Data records

========================================

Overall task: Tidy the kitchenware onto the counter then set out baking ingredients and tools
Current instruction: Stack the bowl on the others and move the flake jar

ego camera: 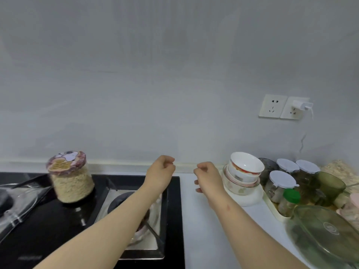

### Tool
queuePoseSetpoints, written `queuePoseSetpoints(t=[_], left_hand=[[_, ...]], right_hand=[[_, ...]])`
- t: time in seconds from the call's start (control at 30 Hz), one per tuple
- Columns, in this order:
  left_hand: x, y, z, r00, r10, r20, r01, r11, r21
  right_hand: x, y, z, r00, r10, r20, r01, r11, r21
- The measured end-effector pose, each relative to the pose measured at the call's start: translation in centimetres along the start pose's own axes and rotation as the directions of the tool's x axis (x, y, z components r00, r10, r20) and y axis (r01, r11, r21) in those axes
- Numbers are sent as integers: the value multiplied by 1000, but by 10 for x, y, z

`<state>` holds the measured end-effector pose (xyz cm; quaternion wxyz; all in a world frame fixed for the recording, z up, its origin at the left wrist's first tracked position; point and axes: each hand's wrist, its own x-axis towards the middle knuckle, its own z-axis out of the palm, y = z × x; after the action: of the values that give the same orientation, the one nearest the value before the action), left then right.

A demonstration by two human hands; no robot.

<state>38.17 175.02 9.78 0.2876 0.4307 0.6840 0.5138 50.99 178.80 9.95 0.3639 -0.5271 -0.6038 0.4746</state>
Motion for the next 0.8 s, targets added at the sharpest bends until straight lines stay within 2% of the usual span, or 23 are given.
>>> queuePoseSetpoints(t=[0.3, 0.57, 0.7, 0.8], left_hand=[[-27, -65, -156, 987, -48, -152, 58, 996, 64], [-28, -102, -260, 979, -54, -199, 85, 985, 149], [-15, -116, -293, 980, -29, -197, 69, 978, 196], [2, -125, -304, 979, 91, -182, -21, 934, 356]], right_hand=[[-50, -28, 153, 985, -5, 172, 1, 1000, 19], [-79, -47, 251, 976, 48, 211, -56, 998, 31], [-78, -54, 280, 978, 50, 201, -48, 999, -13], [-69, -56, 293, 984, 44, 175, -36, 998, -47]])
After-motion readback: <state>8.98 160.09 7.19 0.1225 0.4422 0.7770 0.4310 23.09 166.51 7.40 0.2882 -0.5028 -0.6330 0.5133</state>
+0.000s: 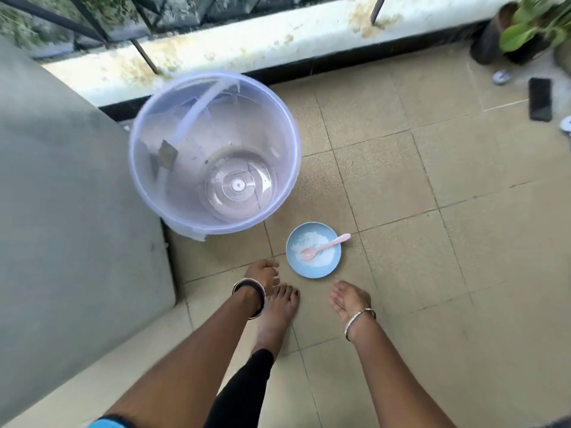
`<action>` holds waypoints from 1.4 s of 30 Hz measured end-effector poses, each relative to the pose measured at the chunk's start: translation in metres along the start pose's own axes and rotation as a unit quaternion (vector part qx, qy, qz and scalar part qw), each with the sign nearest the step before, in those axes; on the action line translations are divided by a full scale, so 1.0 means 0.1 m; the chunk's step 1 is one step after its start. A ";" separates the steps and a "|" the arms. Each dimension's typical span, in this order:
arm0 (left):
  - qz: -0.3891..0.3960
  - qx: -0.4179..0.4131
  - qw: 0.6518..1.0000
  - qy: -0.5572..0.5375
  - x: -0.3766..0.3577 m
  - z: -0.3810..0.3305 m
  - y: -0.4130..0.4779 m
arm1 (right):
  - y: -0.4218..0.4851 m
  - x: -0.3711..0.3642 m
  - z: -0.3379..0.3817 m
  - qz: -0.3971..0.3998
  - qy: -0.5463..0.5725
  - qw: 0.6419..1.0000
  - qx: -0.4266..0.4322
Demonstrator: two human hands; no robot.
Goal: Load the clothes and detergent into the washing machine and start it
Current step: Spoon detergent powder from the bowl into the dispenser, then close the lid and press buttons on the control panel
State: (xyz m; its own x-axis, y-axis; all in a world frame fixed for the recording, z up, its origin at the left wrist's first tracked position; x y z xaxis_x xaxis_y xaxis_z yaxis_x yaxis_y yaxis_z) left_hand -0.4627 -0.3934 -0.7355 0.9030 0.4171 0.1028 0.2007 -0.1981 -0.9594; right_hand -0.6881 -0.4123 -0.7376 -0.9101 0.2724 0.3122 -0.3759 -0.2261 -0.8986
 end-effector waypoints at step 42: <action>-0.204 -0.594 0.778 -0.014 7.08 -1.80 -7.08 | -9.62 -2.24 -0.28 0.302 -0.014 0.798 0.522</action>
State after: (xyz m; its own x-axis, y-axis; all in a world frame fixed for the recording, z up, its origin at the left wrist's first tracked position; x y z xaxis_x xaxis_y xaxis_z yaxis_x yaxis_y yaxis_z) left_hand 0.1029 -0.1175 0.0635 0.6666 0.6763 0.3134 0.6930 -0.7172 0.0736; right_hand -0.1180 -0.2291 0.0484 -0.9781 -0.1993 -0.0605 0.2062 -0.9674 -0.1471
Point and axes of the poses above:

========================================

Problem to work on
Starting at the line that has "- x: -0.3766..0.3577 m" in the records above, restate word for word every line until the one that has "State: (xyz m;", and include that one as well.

Answer section
  - x: -0.3766..0.3577 m
  - z: -0.3810..0.3305 m
  - y: -0.4130..0.4779 m
arm1 (right):
  - y: -0.4218..0.4851 m
  - x: -0.3711..0.3642 m
  - z: -0.3379..0.3817 m
  - qz: -0.3971..0.3998
  - qy: -0.5463..0.5725
  - qw: 0.6419..1.0000
  - qx: -0.4266..0.4322
Demonstrator: two human hands; no robot.
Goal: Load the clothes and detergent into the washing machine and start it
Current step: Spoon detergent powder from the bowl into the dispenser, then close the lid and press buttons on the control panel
State: (xyz m; its own x-axis, y-axis; all in a world frame fixed for the recording, z up, its origin at the left wrist's first tracked position; x y z xaxis_x xaxis_y xaxis_z yaxis_x yaxis_y yaxis_z) left_hand -0.4627 -0.3934 -0.7355 0.9030 0.4171 0.1028 0.2007 -0.1981 -0.9594; right_hand -0.6881 -0.4123 -0.7376 -0.9101 0.2724 0.3122 -0.3759 -0.2261 -0.8986

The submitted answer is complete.